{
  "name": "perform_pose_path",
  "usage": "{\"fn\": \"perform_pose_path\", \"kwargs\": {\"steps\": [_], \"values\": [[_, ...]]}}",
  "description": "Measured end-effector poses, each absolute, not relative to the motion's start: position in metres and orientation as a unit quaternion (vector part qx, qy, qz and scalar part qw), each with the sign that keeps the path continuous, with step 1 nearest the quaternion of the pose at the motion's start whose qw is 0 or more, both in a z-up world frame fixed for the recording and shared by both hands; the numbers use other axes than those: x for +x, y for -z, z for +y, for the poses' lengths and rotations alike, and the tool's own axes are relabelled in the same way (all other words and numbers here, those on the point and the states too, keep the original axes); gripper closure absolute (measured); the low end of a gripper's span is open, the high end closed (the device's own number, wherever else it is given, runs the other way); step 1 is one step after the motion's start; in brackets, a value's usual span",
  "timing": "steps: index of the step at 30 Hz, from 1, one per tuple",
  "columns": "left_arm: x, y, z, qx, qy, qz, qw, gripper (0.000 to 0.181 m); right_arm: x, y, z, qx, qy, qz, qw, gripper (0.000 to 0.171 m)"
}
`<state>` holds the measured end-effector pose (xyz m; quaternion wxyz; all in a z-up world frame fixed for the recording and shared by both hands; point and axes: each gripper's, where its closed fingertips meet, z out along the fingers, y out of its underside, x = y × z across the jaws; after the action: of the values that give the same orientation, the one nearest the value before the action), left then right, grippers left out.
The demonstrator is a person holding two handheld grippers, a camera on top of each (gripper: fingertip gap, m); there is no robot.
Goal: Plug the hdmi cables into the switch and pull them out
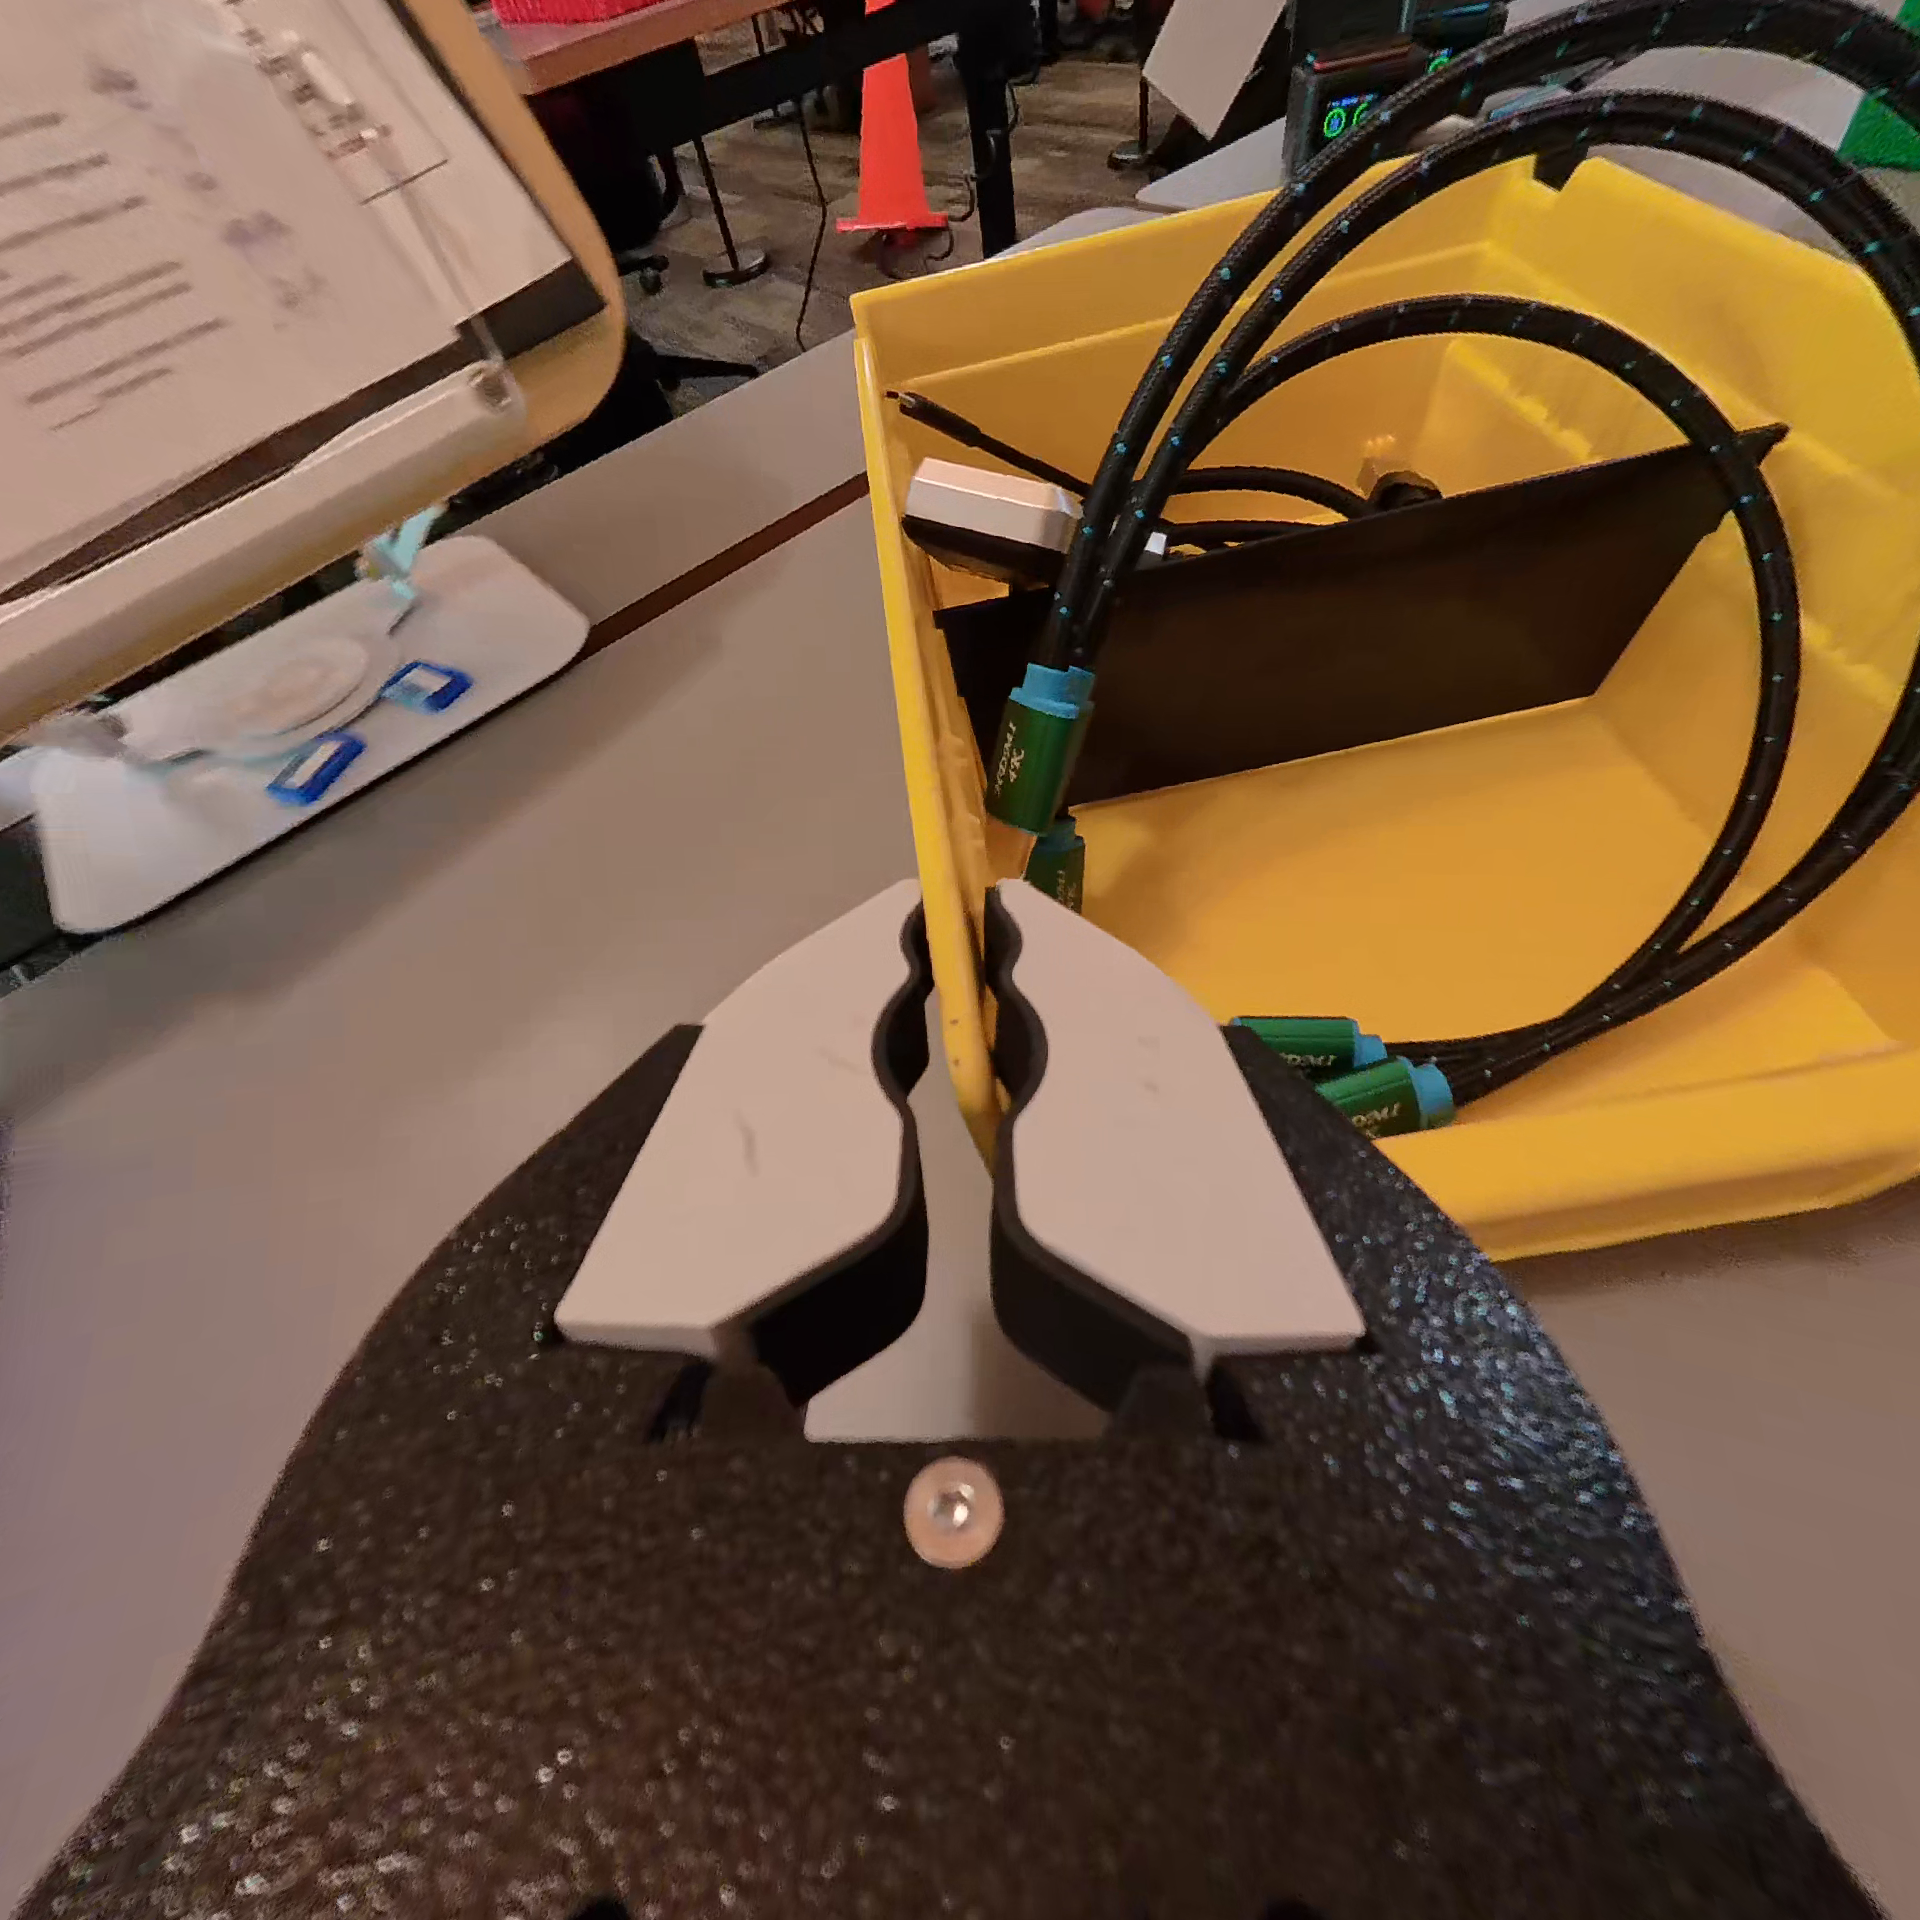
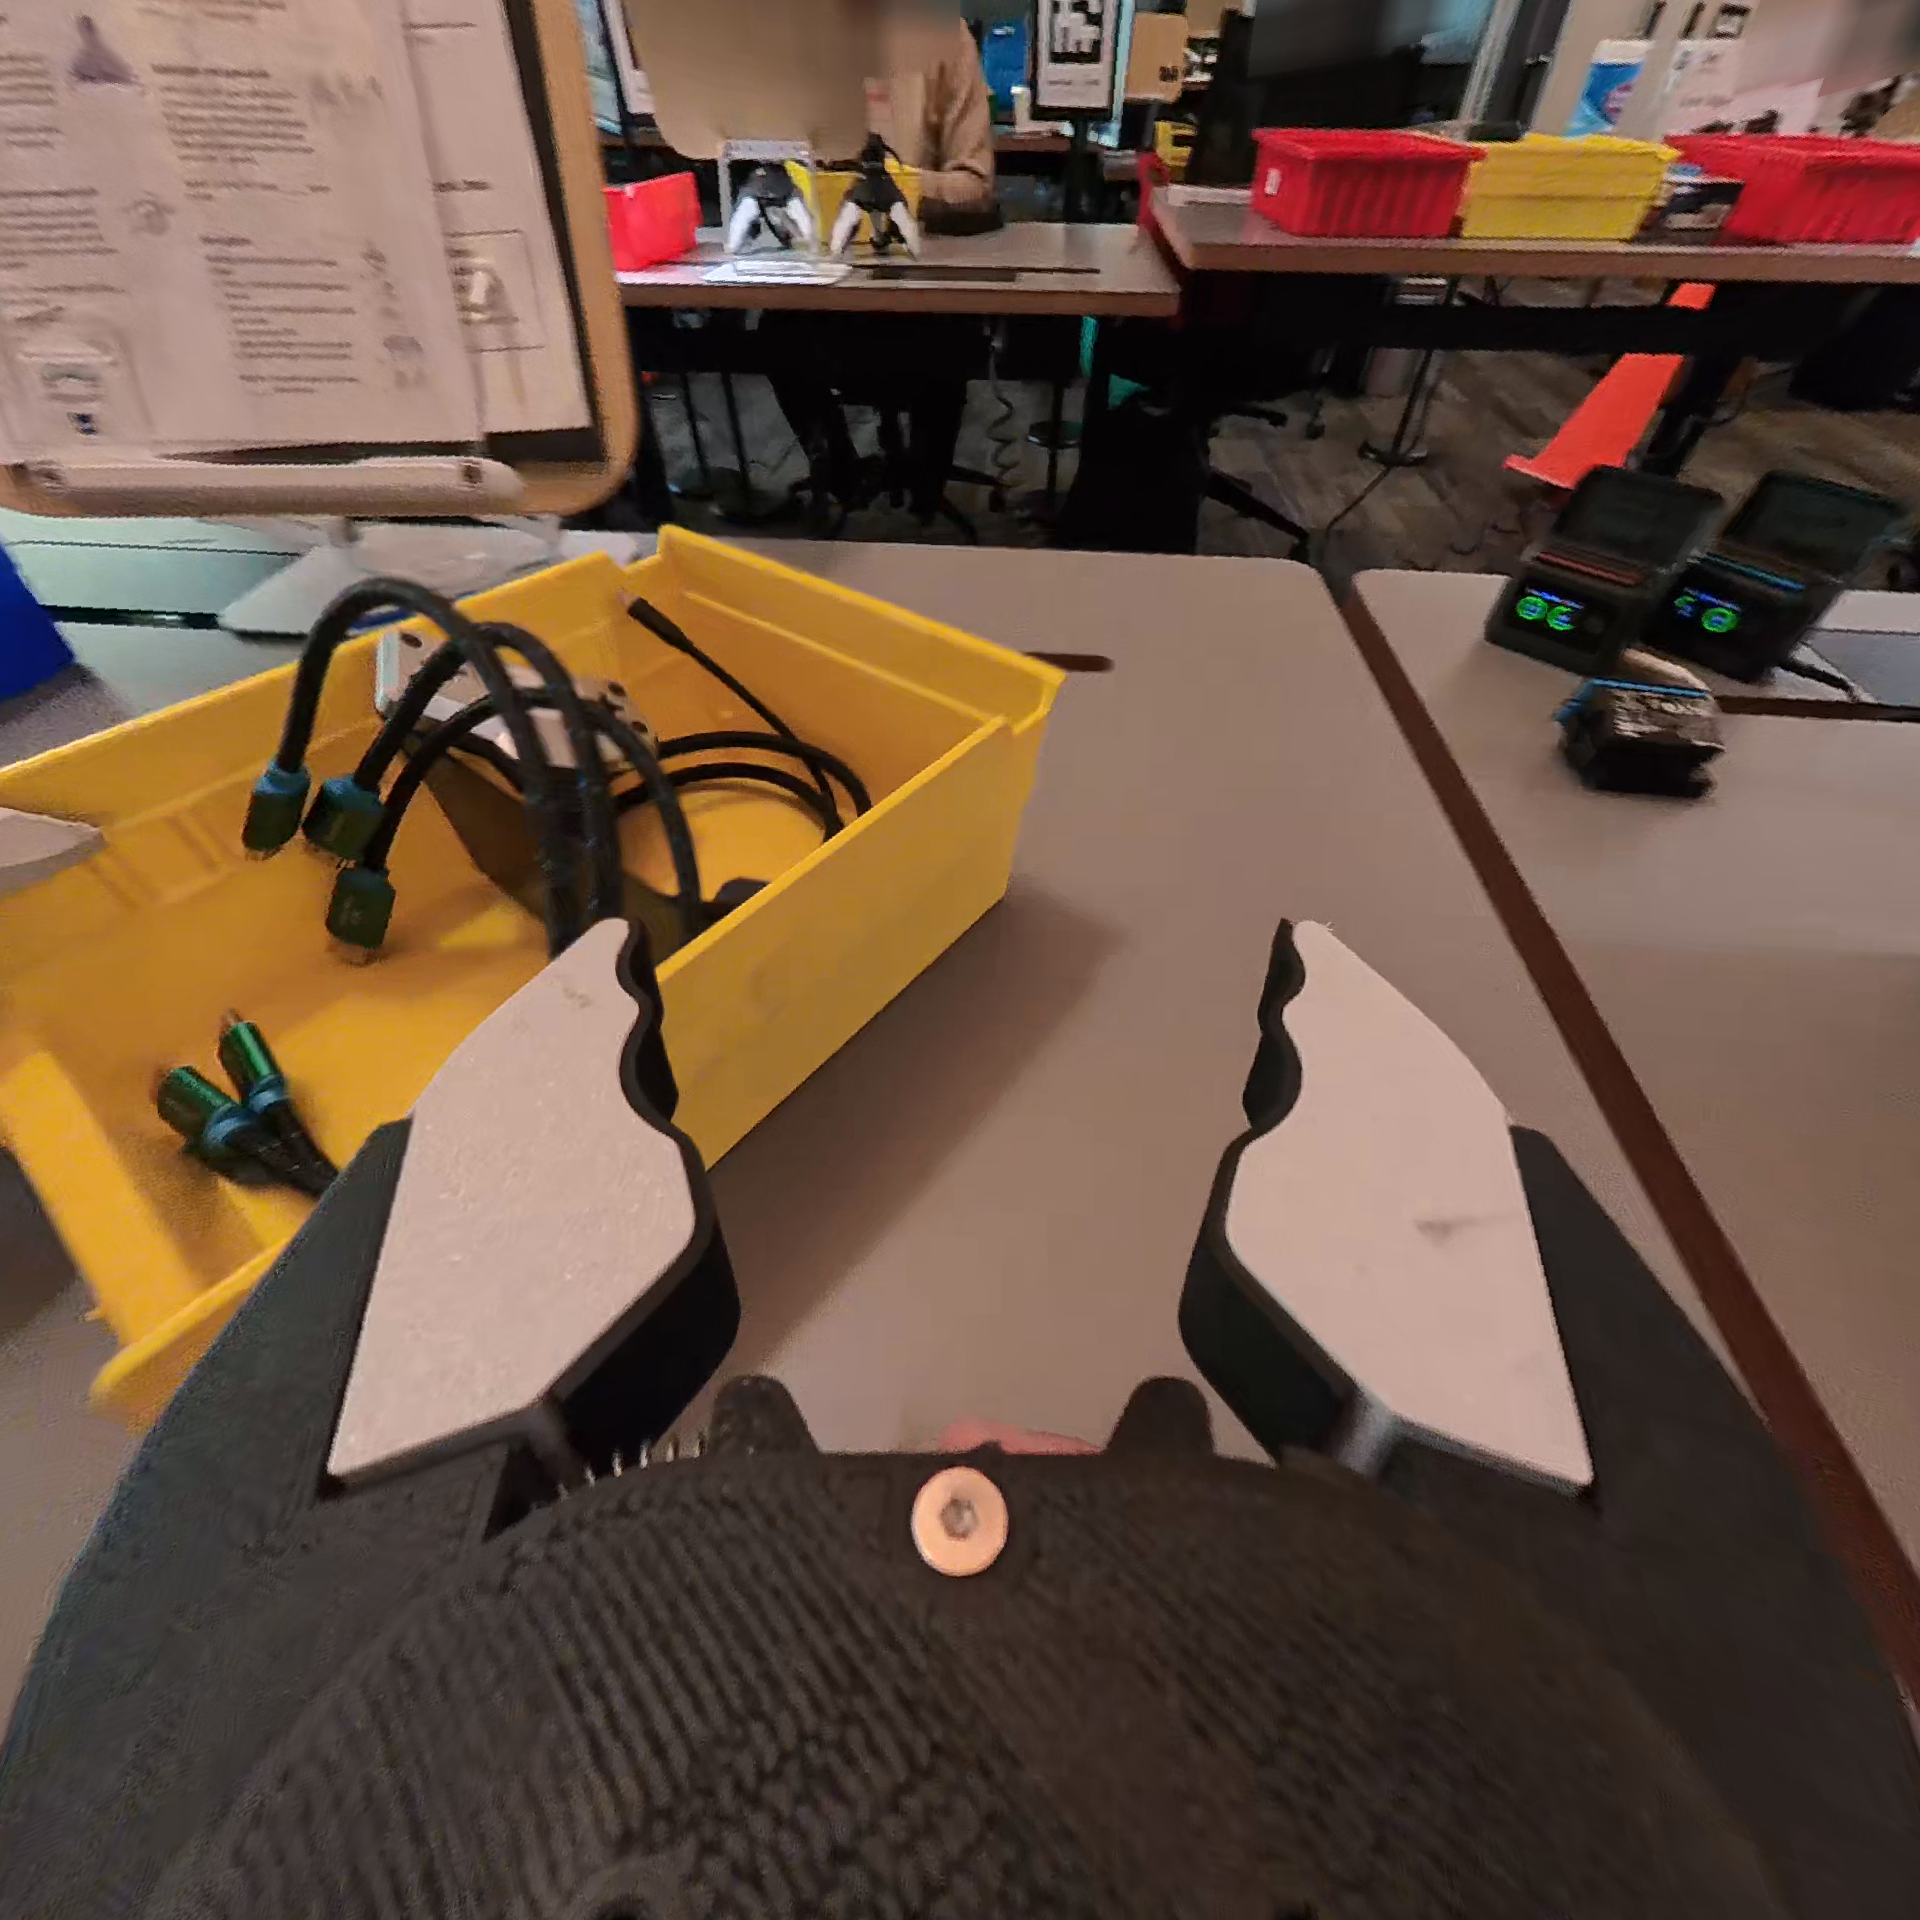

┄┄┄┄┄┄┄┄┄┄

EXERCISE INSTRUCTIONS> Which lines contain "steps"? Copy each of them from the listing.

FINISHED TASK>
  "usage": "{\"fn\": \"perform_pose_path\", \"kwargs\": {\"steps\": [_], \"values\": [[_, ...]]}}",
  "timing": "steps: index of the step at 30 Hz, from 1, one per tuple",

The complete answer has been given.